In 1982, a camera club was set up in the local community centre. The Mac Airt Camera Club was part of an initiative devised by the photojournalist Buzz Logan and others who had already established a successful community photographic workshop in the Shankill area of the city.

Buzz was recording the trauma the Shankill was experiencing due to housing re-development and other factors. He also encouraged other communities to record their own experiences, and with limited resources established basic darkrooms in Lenadoon, Springmartin and Short Strand.

At great expense, my father bought me a camera – an old praktica but with sharp 35mm and 50mm Ziess lenses. This was my passage into the world of photography.

I quickly became fascinated with photography and was eager to learn the alchemy, mixing chemical potions and then watching the latent images gradually appearing to make a print. It all seemed like magic to me. I carried a camera everywhere.

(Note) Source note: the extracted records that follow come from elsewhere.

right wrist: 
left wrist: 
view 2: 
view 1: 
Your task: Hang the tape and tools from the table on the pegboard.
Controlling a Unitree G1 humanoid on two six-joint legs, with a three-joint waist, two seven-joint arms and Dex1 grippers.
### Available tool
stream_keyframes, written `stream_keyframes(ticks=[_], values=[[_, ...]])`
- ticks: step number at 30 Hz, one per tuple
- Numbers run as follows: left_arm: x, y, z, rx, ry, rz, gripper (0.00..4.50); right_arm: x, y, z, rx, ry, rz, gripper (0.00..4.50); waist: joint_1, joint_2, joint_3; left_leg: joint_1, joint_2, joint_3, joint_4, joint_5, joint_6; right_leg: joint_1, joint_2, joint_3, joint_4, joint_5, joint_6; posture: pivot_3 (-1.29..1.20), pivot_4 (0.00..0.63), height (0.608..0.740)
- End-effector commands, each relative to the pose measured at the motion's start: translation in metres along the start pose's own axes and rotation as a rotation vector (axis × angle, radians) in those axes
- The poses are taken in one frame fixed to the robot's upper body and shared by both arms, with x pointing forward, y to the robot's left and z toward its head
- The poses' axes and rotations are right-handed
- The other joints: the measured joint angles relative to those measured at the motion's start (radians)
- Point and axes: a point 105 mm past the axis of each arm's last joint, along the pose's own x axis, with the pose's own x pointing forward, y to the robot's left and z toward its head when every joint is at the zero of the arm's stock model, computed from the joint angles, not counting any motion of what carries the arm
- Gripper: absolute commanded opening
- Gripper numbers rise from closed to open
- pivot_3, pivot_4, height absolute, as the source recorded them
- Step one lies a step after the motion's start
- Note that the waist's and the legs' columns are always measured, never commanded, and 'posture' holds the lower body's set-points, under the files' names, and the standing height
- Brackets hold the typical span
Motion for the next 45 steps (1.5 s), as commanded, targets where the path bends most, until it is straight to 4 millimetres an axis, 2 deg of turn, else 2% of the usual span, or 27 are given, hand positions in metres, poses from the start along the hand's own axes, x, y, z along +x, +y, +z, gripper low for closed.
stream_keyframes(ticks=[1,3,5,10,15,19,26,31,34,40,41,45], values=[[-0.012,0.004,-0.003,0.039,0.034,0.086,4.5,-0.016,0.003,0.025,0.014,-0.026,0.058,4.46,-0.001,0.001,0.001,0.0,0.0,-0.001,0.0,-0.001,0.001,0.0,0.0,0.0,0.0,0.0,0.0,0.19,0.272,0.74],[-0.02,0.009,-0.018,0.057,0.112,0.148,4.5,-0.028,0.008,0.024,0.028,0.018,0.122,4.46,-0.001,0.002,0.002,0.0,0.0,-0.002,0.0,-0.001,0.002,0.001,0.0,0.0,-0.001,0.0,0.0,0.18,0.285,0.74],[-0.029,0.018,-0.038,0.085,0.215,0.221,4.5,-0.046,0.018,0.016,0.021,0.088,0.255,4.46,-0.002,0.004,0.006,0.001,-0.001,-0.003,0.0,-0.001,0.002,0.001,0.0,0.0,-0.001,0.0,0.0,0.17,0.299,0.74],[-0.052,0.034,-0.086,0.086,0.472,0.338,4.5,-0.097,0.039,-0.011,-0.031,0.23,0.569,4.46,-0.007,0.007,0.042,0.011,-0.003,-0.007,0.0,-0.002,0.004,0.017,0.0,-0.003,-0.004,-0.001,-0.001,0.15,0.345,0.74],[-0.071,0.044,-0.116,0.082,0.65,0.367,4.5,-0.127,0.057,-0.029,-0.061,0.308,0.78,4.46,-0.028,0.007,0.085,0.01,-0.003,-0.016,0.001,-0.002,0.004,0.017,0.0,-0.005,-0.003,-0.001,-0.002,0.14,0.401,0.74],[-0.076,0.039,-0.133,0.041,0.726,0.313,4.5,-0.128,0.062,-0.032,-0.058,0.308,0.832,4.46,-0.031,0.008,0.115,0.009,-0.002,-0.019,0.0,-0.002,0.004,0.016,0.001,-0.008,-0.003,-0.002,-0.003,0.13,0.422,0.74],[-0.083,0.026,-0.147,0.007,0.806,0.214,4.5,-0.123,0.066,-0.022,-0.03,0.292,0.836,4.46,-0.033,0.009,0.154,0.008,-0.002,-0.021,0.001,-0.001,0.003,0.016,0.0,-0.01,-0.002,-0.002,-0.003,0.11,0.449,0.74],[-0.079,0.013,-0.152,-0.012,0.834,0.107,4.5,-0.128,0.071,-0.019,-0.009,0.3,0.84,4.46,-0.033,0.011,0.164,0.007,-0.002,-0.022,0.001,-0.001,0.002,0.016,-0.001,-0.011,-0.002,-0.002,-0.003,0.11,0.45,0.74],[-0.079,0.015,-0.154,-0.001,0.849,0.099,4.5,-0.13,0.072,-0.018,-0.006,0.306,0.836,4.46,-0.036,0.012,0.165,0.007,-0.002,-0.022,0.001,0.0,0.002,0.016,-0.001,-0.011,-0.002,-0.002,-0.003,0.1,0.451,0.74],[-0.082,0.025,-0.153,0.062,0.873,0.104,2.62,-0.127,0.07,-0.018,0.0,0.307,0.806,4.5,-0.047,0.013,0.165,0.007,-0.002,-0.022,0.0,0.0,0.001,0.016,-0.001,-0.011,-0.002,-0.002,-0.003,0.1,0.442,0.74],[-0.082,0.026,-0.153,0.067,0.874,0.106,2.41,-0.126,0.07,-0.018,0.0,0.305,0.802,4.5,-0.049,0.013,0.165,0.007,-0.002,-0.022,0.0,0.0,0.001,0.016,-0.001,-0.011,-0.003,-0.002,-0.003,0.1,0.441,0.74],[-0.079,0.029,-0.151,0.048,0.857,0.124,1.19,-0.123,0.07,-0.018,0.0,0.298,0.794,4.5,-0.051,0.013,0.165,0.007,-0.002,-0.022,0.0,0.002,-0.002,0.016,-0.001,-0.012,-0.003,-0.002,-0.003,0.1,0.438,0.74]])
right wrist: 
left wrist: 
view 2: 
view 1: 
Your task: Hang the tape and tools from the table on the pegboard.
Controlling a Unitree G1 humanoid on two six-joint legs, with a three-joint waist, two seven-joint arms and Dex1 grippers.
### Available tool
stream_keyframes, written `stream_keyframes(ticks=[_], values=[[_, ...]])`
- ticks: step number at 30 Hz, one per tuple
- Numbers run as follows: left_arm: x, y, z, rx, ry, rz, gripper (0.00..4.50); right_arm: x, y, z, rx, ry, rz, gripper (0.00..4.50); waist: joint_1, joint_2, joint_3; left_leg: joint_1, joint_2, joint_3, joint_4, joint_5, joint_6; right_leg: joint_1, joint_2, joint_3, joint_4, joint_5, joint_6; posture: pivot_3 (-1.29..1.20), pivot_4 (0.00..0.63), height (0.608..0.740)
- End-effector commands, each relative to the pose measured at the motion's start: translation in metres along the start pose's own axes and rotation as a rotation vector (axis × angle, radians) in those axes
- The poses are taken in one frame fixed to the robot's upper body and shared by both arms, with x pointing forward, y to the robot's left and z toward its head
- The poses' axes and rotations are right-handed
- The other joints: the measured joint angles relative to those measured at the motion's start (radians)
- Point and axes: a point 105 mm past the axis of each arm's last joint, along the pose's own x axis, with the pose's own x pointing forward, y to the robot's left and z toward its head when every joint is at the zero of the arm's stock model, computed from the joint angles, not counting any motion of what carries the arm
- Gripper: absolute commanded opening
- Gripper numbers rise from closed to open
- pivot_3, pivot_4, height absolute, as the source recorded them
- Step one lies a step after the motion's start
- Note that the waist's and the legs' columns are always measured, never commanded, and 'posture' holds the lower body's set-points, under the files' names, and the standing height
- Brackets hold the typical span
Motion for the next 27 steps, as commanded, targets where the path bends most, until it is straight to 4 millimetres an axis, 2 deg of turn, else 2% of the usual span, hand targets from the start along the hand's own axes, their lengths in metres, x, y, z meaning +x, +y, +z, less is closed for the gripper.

After about two years the club closed, the British government deemed the place a hotbed of subversives and withdrew funding. My father again stepped in and built a darkroom under the pigeon coop in the yard of our tiny house in Clyde Street.

From the out set I was aware of the potential of the camera as the tool to capture the world around me, which by the early 1980s was changing rapidly due to housing re-development. The transformation taking place was to have a profound effect on the community, as streets that had stood for generations were leveled.

My photographs cover not only the period of re-development, showing the old streets just before they disappeared, but also the new houses and streets that sprung up to replace them. They also contain many pictures of the characters, individuals and groups, young and old, enjoying themselves at play or during a night out while others reflect some of the experiences the community endured during periods of conflict in the 1980s and 1990s.

Growing up in the area and knowing everyone was a distinct advantage. People viewed me as an insider, as one of them, and therefore felt at ease as I milled around snapping away. Children, friends and my own family were my favorite ‘subjects’, all willing participants in the theatre of street photography.